## [What this task involves]
Write out exactly the lines below that run from the one containing "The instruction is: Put" through the one containing "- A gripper", both included, with no other lines.

## [Provided data]

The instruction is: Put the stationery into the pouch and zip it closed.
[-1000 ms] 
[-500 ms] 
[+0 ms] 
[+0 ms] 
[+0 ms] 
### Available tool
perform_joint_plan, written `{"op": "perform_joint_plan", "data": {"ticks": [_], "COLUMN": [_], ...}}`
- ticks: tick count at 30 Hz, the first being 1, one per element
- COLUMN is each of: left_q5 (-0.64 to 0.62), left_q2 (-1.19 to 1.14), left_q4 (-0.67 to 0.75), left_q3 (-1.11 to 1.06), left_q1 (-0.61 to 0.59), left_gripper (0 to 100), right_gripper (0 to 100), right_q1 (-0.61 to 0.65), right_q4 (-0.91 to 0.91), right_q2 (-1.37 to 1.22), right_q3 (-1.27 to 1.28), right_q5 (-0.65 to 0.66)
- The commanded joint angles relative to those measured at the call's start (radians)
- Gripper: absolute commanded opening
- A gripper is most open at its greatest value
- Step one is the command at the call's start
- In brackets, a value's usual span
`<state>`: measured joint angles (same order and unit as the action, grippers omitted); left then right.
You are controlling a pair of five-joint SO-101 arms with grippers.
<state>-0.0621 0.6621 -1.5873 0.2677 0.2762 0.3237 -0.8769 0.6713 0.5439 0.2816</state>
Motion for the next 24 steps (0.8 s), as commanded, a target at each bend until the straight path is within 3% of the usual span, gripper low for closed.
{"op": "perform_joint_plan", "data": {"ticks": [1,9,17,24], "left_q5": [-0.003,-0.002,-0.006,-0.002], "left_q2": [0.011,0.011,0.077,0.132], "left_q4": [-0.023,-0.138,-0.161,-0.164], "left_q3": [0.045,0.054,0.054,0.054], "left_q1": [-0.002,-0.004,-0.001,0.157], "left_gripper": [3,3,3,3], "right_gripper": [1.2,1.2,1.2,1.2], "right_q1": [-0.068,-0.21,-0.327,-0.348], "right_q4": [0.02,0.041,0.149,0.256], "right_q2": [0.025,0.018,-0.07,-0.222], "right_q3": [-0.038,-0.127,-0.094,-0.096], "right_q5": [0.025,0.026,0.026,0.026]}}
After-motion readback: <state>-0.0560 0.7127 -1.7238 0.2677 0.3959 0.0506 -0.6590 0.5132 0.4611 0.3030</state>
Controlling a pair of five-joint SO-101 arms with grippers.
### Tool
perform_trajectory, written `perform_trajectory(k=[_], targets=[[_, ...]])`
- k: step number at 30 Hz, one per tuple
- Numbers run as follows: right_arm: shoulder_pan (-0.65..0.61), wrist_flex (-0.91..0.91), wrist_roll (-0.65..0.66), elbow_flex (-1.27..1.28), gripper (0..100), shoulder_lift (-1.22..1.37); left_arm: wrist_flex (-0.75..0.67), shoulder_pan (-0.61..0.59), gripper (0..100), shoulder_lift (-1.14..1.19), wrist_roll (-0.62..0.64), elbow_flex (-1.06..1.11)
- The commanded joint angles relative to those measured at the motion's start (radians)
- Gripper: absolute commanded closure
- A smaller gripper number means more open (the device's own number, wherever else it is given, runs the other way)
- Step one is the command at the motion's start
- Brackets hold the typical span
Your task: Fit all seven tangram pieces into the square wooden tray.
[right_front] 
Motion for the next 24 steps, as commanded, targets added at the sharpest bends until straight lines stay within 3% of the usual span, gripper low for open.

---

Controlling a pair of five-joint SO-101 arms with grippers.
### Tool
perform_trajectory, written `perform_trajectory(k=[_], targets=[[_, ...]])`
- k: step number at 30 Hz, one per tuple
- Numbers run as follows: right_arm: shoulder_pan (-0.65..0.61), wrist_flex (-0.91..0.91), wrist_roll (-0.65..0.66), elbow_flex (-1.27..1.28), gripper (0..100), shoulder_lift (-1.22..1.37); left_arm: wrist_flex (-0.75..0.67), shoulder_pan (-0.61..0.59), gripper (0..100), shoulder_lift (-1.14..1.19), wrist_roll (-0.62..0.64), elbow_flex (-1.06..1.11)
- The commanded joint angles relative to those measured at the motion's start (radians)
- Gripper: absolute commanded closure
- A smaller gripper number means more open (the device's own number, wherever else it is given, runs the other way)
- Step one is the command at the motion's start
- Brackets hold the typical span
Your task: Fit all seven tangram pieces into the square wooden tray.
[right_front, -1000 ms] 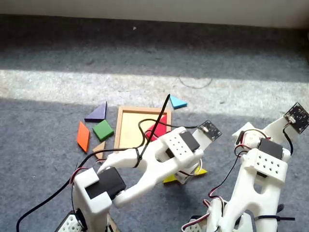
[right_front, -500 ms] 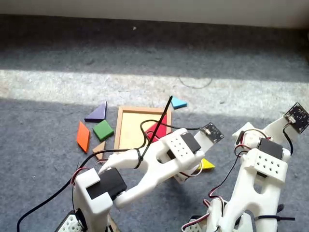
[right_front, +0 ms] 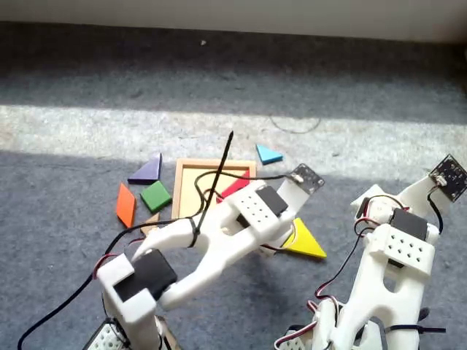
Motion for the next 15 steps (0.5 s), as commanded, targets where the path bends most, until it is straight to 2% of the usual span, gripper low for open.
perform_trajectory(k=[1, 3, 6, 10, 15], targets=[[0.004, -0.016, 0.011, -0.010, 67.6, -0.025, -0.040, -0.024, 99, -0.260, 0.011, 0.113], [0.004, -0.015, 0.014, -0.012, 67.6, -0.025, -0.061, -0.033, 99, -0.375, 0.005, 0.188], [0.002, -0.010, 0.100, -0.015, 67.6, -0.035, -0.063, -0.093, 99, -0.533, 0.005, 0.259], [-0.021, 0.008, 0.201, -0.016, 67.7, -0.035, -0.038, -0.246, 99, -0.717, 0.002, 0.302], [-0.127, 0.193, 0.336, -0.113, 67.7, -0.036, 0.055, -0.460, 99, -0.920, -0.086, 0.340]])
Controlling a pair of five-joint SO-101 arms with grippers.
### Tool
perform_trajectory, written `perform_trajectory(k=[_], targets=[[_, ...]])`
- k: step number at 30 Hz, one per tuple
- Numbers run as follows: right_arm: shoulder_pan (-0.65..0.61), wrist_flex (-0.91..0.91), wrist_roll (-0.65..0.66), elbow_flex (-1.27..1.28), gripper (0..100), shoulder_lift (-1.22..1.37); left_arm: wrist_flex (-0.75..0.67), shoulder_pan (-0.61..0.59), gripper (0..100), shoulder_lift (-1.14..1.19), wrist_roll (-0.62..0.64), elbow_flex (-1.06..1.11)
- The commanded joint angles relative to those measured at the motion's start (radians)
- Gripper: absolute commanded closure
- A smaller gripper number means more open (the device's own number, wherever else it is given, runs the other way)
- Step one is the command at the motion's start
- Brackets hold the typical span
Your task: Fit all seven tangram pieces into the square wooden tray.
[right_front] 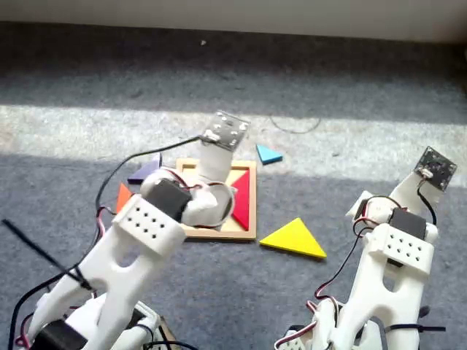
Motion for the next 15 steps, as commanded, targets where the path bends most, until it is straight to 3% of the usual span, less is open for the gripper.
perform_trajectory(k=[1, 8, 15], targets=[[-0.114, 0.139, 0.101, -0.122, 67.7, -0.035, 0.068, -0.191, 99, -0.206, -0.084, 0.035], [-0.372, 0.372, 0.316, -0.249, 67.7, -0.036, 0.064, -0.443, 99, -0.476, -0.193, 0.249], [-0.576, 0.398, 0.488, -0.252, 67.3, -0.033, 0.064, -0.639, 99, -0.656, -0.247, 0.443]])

## [The answer]
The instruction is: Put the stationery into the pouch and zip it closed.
[-1000 ms] 
[-500 ms] 
[+0 ms] 
[+0 ms] 
[+0 ms] 
### Available tool
perform_joint_plan, written `{"op": "perform_joint_plan", "data": {"ticks": [_], "COLUMN": [_], ...}}`
- ticks: tick count at 30 Hz, the first being 1, one per element
- COLUMN is each of: left_q5 (-0.64 to 0.62), left_q2 (-1.19 to 1.14), left_q4 (-0.67 to 0.75), left_q3 (-1.11 to 1.06), left_q1 (-0.61 to 0.59), left_gripper (0 to 100), right_gripper (0 to 100), right_q1 (-0.61 to 0.65), right_q4 (-0.91 to 0.91), right_q2 (-1.37 to 1.22), right_q3 (-1.27 to 1.28), right_q5 (-0.65 to 0.66)
- The commanded joint angles relative to those measured at the call's start (radians)
- Gripper: absolute commanded opening
- A gripper is most open at its greatest value

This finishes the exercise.